### ACTION ITEM
Lines with "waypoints": please show every one of them from the listing below.

### GIVEN MATERIAL
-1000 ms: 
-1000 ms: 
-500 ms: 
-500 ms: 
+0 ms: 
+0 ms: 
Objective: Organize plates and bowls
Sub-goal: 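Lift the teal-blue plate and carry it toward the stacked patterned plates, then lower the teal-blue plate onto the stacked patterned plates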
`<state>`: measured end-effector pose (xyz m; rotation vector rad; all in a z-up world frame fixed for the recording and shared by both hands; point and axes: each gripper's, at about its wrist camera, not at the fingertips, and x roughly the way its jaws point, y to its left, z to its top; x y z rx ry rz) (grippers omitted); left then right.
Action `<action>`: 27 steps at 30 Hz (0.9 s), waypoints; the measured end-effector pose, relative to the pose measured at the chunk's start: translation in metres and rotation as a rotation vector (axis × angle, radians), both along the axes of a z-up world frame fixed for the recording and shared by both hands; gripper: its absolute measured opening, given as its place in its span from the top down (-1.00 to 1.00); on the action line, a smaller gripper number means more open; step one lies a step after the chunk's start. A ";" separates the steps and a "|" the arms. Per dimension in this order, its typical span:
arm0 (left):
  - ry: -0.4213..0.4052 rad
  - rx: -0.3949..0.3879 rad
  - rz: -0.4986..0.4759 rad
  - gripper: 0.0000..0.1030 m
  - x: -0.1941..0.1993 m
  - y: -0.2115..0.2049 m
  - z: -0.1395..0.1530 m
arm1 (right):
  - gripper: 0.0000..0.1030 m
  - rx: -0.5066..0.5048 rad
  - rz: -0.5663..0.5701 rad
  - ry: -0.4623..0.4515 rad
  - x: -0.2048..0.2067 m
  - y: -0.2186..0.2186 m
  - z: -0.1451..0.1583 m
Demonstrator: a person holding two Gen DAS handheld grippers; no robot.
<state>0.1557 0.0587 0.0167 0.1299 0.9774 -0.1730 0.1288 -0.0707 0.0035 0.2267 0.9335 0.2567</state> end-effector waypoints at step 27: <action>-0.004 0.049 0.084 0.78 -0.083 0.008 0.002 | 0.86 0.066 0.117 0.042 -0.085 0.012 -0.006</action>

### WORKED SOLUTION
Action `<action>`: 27 steps at 30 Hz (0.9 s), waypoints; the measured end-effector pose, relative to the pose measured at the chunk's start: translation in metres and rotation as a rotation vector (axis × angle, radians), both along the axes of a z-up world frame fixed for the recording and shared by both hands; gripper: its absolute measured opening, given as its place in its span from the top down (-1.00 to 1.00); on the action line, a smaller gripper number means more open; step one lies a step after the chunk's start. A ";" separates the steps and a "|" the arms. Per dimension in this order, its typical span:
<state>0.1557 0.0587 0.0167 0.1299 0.9774 -0.1730 0.1288 -0.0707 0.0035 0.2267 0.9335 0.2567</state> end-effector waypoints at step 27: <action>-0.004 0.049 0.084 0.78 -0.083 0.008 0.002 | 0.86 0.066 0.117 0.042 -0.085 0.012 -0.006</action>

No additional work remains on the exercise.